* _WHAT IS NEEDED_
Using the listing below, please gather every line containing the word "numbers".

* _RAW DATA_

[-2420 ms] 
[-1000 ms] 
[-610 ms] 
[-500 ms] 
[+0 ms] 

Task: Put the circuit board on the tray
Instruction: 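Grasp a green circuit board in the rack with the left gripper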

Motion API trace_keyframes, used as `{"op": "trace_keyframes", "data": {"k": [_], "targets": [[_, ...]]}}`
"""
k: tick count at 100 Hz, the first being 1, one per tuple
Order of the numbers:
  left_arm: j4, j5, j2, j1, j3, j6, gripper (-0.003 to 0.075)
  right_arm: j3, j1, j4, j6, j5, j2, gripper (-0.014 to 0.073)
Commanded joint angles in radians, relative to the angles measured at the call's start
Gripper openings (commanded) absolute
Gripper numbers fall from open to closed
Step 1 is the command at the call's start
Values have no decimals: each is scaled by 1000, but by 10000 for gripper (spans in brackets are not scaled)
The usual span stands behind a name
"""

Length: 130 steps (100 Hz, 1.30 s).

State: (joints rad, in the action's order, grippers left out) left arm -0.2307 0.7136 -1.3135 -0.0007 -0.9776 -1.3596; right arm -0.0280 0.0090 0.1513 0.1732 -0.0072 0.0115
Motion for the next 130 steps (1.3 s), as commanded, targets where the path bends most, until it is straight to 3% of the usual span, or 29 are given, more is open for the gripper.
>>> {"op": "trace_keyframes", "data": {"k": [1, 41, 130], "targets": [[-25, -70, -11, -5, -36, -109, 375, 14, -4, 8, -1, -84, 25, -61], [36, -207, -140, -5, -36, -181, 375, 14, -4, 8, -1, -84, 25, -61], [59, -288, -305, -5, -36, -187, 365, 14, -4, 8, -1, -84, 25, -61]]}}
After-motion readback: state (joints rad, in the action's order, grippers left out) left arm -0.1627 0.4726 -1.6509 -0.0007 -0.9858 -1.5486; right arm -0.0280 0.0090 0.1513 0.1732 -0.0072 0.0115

* _RESULT OF THE EXERCISE_
Order of the numbers:
Gripper numbers fall from open to closed

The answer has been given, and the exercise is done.